• **Task objective**: From the records below, transcribe only the lines running from the one with "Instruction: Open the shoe" through the one with "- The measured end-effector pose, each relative". Keep both of those end lines.

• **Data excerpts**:
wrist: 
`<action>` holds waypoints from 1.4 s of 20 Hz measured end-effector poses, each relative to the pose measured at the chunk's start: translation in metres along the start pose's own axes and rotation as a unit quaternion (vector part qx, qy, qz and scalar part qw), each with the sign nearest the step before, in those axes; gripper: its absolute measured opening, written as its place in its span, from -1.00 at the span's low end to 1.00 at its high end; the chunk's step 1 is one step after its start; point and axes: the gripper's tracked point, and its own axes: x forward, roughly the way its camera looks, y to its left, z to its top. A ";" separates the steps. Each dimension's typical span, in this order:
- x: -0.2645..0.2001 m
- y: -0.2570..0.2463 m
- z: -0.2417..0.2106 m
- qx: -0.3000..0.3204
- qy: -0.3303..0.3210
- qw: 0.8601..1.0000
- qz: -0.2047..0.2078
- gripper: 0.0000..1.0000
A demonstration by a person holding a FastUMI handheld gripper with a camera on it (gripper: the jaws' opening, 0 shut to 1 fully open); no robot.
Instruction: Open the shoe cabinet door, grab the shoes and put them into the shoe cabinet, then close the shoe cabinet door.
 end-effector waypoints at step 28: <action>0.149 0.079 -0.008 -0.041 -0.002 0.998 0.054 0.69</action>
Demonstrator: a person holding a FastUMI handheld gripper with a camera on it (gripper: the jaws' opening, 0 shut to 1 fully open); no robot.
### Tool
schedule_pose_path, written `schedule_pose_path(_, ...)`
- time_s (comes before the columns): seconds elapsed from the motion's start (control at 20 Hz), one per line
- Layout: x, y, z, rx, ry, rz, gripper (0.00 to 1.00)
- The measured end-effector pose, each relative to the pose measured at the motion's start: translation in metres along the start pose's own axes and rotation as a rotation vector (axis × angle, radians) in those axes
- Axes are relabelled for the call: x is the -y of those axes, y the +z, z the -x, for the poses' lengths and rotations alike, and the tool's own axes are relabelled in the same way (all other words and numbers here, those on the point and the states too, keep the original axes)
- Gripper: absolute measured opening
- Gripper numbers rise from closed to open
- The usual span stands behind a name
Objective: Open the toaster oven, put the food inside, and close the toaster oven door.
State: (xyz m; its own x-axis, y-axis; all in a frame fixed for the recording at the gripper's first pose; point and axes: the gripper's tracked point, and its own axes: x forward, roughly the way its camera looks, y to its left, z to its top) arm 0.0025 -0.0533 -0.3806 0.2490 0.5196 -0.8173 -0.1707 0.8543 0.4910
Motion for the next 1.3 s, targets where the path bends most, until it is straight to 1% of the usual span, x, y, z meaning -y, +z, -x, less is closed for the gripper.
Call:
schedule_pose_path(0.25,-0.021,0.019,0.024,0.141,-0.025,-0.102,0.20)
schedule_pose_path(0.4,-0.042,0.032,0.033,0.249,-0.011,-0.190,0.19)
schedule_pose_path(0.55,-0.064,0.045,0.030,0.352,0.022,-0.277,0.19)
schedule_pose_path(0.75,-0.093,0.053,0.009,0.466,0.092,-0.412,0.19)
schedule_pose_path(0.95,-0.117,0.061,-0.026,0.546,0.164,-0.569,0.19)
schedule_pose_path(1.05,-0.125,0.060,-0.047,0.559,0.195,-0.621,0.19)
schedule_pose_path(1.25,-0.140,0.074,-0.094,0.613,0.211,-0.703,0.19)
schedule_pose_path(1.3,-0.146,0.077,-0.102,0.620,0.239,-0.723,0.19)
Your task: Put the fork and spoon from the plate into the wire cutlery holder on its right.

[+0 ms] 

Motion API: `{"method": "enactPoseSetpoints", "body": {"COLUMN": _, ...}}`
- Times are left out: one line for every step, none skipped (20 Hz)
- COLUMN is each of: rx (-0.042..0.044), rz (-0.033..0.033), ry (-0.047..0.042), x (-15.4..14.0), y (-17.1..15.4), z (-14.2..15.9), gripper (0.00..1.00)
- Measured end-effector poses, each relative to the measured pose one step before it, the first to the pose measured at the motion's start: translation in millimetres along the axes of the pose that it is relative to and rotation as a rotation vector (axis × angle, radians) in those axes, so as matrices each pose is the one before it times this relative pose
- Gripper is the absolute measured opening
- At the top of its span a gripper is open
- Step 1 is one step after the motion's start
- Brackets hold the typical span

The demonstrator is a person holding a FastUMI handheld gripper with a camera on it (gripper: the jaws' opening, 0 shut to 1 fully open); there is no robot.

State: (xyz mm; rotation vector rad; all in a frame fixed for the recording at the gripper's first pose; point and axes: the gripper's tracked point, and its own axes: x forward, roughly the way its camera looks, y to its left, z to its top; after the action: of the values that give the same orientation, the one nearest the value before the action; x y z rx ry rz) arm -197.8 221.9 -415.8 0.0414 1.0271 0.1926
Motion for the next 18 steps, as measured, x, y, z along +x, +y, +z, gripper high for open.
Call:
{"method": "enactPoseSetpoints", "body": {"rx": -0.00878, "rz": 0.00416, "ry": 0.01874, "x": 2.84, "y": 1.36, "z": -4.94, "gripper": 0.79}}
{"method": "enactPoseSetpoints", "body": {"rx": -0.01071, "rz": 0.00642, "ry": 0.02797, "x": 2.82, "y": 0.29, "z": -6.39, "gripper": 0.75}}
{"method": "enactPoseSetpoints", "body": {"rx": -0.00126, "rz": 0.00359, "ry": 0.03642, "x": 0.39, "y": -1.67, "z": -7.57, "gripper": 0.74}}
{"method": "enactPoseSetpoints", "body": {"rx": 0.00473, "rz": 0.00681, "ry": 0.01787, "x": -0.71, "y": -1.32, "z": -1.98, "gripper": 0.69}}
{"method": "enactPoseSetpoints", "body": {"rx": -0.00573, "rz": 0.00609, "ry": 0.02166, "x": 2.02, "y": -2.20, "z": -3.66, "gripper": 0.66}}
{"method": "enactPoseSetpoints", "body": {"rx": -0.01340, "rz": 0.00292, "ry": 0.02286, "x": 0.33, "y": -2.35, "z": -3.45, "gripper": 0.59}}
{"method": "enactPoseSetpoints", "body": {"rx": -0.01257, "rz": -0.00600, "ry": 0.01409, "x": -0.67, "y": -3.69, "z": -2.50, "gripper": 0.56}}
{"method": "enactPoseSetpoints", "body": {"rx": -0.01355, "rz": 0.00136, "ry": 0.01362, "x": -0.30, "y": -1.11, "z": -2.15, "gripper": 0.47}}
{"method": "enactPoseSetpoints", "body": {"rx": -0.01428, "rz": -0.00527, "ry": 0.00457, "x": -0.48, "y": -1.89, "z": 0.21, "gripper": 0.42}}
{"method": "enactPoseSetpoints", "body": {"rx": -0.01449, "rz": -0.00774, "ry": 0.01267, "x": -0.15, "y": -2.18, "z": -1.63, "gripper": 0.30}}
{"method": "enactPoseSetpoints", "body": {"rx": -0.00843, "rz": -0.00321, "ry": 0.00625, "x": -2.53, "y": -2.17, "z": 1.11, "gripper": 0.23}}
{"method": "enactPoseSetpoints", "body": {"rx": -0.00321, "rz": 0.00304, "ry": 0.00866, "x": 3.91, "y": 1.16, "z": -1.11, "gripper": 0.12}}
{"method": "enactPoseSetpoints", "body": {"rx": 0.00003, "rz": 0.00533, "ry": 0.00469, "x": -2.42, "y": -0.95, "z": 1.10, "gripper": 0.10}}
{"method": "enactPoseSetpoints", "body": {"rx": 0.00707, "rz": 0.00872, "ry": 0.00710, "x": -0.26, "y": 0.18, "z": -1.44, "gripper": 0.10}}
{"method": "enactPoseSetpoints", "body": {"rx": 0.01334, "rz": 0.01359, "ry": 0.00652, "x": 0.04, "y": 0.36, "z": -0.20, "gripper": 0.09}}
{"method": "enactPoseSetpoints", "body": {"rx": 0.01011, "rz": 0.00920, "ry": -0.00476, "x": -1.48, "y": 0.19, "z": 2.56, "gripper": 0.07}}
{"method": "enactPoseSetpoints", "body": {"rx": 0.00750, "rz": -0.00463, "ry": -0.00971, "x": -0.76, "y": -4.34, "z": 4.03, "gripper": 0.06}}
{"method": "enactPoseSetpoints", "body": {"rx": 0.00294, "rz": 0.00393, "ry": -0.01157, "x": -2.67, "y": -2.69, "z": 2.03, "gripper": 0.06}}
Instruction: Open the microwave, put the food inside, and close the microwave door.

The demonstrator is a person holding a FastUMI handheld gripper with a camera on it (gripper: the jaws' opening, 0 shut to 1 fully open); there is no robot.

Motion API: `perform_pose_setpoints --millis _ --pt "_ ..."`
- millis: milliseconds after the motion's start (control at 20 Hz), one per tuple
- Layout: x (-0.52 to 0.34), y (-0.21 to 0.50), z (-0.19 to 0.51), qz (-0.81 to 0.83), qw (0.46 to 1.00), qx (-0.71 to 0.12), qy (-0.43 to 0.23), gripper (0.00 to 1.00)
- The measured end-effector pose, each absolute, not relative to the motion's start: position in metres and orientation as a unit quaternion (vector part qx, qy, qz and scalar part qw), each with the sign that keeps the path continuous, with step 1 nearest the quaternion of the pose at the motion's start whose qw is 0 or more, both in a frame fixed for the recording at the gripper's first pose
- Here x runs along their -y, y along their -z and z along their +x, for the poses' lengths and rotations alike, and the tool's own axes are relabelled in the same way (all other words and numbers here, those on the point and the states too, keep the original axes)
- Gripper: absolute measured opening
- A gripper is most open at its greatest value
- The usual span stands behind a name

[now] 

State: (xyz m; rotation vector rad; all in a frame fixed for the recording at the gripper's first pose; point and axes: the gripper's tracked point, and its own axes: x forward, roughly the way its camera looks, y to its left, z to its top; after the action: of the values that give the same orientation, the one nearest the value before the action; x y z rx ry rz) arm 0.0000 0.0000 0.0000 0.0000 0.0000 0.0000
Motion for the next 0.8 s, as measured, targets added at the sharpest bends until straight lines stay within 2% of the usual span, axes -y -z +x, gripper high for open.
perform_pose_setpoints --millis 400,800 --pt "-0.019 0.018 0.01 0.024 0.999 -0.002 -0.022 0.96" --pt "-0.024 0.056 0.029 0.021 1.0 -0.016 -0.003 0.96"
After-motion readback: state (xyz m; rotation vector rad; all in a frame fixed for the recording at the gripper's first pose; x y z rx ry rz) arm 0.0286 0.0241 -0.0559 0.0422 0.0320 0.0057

• **Result**:
Instruction: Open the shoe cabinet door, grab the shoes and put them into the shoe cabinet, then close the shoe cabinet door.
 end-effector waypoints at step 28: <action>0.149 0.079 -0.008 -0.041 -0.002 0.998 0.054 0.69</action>
Demonstrator: a person holding a FastUMI handheld gripper with a camera on it (gripper: the jaws' opening, 0 shut to 1 fully open); no robot.
### Tool
schedule_pose_path, written `schedule_pose_path(_, ...)`
- time_s (comes before the columns): seconds elapsed from the motion's start (control at 20 Hz), one per line
- Layout: x, y, z, rx, ry, rz, gripper (0.00 to 1.00)
- The measured end-effector pose, each relative to the pose measured at the motion's start: translation in metres along the start pose's own axes and rotation as a rotation vector (axis × angle, radians) in those axes

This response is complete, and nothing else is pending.